Heterogeneous azeotropic distillation is a widely practiced process for the dehydration of a wide

range of materials including acetic acid, chloroform, ethanol, and many higher alcohols. The

technique involves separating close boiling components by adding a third component, called an

entrainer, to form a minimum boiling, normally ternary azeotrope which carries the water

overhead and leaves dry product in the bottom. The overhead is condensed to two liquid

phases; the organic, "entrainer rich" phase being refluxed while the aqueous phase is decanted.

Given the non-idealities, the phase splitting, the distillation boundaries present, and the possible

existence of multiple steady states in such a system, columns like these can be extremely

difficult to simulate and to operate. A systematic approach to the problem can save you many

headaches.

When designing such systems, keep the following points in mind:

1.

You need to start with two triangular plots: The residue curve map and the binodal plot. The

residue curve map should have the liquid phase envelope superimposed. The binodal plot

should be at anticipated condenser conditions.

2.

The key feature of feasible heterogeneous azeotropic distillation is that entrainers and top

tray vapor compositions are selected to generate liquid-liquid tie lines which straddle at least

one of the distillation boundaries dividing the two regions containing the two components to

be separated. In this way, the "jump effect" can be exploited, whereby each column is

provided with a feed composition in the required (different) distillation regions. This is why

the condenser must be two-liquid phase and we reflux the organic phase while decanting

the aqueous phase.

3.

Distillation boundaries in homogeneous mixtures cannot be crossed by residue curves, and

for all practical purposes they cannot be crossed by the steady-state liquid composition

profile in a distillation column either. Therefore, in order to isolate two pure components

which lie in two different distillation regions, it is necessary to have two different feed

compositions (one from each of the two regions) and two distillation columns. What Doherty

and Caldarola (1985) show is that such an arrangement is impossible to construct by

external recycles alone.

4.

The distillate and bottoms product must lie on the same residue curve.

5.

The feed, distillate, and bottoms product must be colinear; i.e., all lie on the same straight

material balance line.

6.

All feed to the column (reflux, makeup, and process feed) should be entered near the top of

the column.

7.

The composition of the vapor leaving the top tray must be near but not necessarily at the

ternary azeotrope.

8.

If at all possible (and it generally is possible) the column should be operated such that only

one liquid phase exists on the stages. Since the condenser must be operated in the

heterogeneous region, this means that the vapor coming from the top tray must be in

equilibrium with a single liquid phase, but must condense to two liquid phases. This narrows

the selection of top tray vapor compositions considerably and in fact can only be achieved

by careful manipulation of the condenser operating conditions and/or a mix of the decanter

organic and aqueous phases in the reflux.

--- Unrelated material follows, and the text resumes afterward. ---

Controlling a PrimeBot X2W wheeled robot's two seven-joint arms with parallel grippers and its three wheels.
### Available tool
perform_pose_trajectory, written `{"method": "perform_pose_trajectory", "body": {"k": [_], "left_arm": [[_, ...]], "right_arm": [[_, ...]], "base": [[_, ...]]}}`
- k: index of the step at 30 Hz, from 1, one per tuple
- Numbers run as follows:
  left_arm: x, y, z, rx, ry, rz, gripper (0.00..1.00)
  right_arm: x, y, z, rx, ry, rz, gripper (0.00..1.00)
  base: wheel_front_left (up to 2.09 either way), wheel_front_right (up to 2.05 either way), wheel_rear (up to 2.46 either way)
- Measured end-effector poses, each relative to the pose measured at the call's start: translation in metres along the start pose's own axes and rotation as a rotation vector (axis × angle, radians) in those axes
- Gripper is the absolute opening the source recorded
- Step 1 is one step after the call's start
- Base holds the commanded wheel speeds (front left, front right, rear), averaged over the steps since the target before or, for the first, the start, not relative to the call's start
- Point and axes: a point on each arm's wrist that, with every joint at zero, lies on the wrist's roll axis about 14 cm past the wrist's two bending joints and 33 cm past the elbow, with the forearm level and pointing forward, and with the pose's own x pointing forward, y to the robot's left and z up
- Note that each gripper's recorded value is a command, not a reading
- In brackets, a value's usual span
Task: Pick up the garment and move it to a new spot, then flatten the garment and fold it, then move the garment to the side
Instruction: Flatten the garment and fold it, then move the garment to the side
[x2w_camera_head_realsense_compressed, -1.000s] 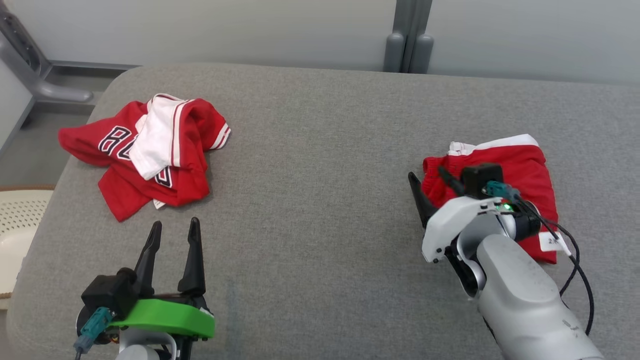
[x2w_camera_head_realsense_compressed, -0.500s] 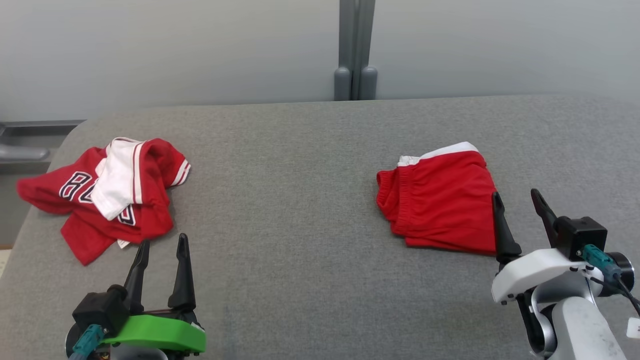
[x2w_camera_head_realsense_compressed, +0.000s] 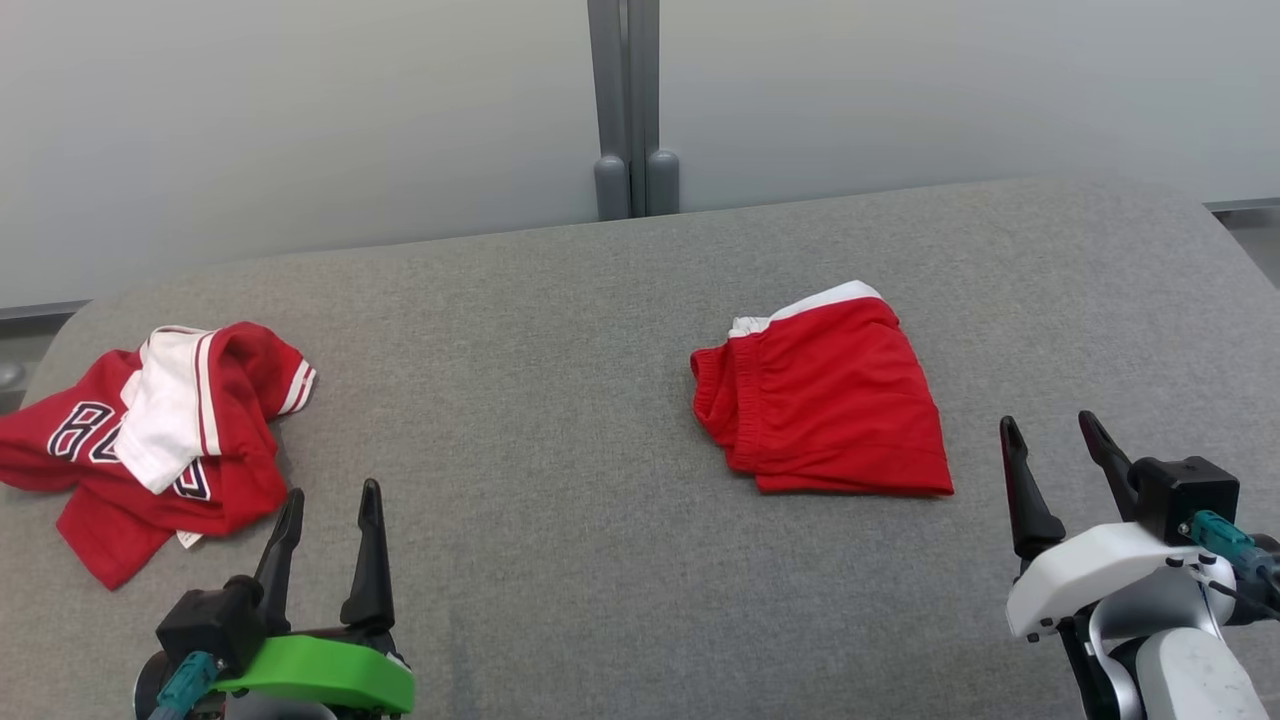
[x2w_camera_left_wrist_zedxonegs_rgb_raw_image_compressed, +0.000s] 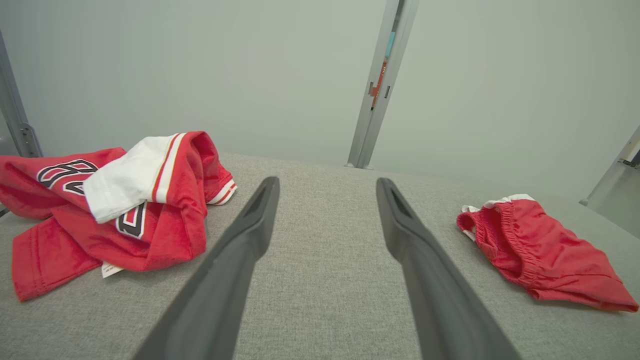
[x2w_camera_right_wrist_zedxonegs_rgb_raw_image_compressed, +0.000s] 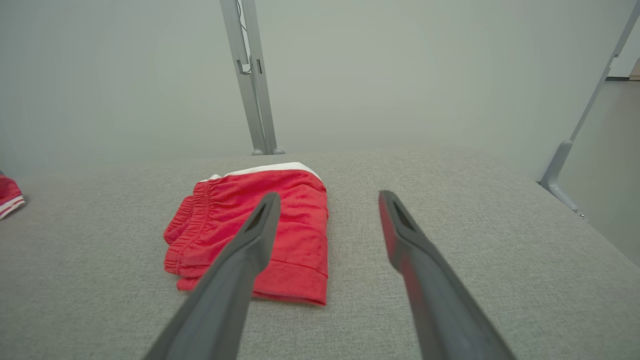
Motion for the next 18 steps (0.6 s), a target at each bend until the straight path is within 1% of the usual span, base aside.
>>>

For minimum boiling, heterogeneous azeotropic systems, this can be accomplished by

either adding water to the decanter in order to shift the overall composition into the twoliquid

phase region, or by lowering the temperature of the condensate in order to enlarge the

two-liquid phase region enough to encompass the distillate composition.

9.

It is important to note that the liquid boiling envelope is not a simple liquid-liquid binodal

curve at a fixed temperature, but the projection of the heterogeneous liquid boiling surface

onto the composition base plane. This is critical because the top tray equilibrium liquid

composition must lie outside the liquid boiling envelope. It is not enough to lie outside the

condenser binodal plot heterogeneous envelope.

10. The composition of the two-liquid phases generated in the condenser must be taken from tie

lines on a binodal plot calculated at condenser conditions, not top tray conditions.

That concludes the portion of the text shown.